## WHAT NEEDS TO BE DONE
Set down the lines below exactly as they stand, please. Go from the first through the one containing "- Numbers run".

## RECORDS SUPPLIED
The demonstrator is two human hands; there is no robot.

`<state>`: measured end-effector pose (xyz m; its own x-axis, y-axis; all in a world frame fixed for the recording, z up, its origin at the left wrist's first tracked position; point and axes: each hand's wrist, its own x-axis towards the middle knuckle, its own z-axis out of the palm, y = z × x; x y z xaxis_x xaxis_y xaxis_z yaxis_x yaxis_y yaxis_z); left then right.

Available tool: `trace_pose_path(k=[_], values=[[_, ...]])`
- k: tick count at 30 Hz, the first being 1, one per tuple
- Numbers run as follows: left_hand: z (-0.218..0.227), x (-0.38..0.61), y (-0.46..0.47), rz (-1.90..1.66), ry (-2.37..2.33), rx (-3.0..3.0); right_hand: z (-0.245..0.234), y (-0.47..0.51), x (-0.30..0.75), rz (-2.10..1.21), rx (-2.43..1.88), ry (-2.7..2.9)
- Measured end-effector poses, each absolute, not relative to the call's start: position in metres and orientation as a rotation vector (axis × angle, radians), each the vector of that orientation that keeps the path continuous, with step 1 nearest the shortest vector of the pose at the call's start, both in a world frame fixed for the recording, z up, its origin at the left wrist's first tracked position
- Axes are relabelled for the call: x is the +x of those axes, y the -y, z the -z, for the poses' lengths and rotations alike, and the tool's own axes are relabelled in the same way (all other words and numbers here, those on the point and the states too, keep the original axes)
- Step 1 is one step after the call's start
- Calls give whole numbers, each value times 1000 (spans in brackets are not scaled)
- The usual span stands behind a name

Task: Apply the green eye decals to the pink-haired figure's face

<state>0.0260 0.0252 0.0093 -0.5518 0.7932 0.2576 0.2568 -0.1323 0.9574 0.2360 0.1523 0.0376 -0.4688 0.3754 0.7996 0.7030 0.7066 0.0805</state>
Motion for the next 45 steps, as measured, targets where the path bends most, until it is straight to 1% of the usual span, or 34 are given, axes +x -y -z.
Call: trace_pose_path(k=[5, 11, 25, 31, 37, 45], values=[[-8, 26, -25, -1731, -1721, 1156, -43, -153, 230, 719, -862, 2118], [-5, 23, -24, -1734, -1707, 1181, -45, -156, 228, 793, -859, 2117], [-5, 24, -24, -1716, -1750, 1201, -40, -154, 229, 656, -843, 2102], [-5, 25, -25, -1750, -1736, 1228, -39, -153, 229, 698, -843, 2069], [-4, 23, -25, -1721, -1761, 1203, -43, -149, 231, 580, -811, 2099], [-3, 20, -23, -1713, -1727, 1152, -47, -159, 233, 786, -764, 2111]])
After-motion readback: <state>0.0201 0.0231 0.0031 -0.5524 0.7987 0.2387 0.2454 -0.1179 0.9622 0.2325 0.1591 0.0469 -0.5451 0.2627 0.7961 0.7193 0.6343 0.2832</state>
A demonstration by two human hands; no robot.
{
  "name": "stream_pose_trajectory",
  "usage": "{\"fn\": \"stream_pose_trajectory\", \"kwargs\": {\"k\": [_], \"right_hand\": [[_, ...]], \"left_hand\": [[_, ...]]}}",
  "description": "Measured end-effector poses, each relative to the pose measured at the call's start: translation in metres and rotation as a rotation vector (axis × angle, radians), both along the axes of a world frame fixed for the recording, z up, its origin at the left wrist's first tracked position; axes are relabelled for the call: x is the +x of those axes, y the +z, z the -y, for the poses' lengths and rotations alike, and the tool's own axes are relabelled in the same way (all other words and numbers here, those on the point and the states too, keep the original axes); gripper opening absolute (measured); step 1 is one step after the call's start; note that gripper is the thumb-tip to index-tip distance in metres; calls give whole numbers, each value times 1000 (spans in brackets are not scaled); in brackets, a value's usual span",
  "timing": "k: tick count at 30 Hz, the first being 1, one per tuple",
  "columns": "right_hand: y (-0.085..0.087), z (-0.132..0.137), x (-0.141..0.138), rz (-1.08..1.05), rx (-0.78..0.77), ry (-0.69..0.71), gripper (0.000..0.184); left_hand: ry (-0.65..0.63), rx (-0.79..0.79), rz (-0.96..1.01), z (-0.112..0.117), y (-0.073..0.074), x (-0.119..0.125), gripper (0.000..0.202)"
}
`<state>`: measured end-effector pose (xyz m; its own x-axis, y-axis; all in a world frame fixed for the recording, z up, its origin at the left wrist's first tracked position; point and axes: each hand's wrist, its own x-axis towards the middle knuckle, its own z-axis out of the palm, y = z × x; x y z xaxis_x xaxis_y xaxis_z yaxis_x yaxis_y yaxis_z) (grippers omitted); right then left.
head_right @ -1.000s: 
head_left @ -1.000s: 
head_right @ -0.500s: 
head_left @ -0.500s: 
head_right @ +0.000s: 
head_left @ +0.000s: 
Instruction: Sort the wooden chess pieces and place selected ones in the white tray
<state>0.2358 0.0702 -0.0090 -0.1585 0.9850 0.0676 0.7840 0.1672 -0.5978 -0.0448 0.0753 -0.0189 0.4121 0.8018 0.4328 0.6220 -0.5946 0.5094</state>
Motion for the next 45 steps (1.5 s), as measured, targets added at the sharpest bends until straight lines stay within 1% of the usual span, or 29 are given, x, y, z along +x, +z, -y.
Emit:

## RESPONSE
The demonstrator is two human hands; there is no robot.

`<state>`: measured end-effector pose (xyz m; its own x-axis, y-axis; all in a world frame fixed for the recording, z up, its origin at the left wrist's first tracked position; point and axes: each hand's wrist, its own x-axis towards the middle knuckle, its own z-axis out of the palm, y = z × x; x y z xaxis_x xaxis_y xaxis_z yaxis_x yaxis_y yaxis_z); left then right.

Available tool: `trace_pose_path(k=[_], values=[[_, ...]])`
- k: tick count at 30 Hz, the first being 1, one per tuple
- Numbers run as follows: left_hand: z (-0.218..0.227), x (-0.38..0.61), y (-0.46..0.47), rz (-1.90..1.66), ry (-2.37..2.33), rx (-3.0..3.0); right_hand: z (-0.245..0.234), y (-0.47..0.51), x (-0.30..0.75), rz (-2.10..1.21), rx (-2.43..1.88), ry (-2.7..2.9)

Nothing else remains for this exercise.